Task
Output the data verbatim, with nothing added or dropped.

Stored data
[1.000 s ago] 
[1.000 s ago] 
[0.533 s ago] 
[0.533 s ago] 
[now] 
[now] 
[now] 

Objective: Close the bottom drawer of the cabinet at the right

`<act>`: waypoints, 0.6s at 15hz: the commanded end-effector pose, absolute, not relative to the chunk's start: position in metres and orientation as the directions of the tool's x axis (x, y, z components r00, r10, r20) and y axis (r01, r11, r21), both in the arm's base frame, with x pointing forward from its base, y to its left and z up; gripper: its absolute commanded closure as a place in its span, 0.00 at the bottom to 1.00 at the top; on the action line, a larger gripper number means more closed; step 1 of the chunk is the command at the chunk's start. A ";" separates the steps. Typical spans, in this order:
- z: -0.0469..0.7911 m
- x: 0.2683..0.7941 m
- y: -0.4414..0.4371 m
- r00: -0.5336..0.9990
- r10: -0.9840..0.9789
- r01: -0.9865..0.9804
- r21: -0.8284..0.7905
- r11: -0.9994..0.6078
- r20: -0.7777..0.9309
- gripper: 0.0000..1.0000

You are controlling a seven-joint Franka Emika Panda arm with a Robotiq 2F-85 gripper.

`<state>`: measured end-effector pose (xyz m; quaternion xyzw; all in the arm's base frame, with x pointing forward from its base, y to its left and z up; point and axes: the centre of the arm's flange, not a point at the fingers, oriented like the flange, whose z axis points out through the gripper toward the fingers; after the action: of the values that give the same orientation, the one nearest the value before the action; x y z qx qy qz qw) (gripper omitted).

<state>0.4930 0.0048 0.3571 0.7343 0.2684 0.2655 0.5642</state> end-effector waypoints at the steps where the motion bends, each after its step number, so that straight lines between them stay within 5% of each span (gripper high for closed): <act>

Solution for this problem
[1.000 s ago] 
[1.000 s ago] 
[0.533 s ago] 
[0.533 s ago] 
[now] 
[now] 
[now] 

Objective: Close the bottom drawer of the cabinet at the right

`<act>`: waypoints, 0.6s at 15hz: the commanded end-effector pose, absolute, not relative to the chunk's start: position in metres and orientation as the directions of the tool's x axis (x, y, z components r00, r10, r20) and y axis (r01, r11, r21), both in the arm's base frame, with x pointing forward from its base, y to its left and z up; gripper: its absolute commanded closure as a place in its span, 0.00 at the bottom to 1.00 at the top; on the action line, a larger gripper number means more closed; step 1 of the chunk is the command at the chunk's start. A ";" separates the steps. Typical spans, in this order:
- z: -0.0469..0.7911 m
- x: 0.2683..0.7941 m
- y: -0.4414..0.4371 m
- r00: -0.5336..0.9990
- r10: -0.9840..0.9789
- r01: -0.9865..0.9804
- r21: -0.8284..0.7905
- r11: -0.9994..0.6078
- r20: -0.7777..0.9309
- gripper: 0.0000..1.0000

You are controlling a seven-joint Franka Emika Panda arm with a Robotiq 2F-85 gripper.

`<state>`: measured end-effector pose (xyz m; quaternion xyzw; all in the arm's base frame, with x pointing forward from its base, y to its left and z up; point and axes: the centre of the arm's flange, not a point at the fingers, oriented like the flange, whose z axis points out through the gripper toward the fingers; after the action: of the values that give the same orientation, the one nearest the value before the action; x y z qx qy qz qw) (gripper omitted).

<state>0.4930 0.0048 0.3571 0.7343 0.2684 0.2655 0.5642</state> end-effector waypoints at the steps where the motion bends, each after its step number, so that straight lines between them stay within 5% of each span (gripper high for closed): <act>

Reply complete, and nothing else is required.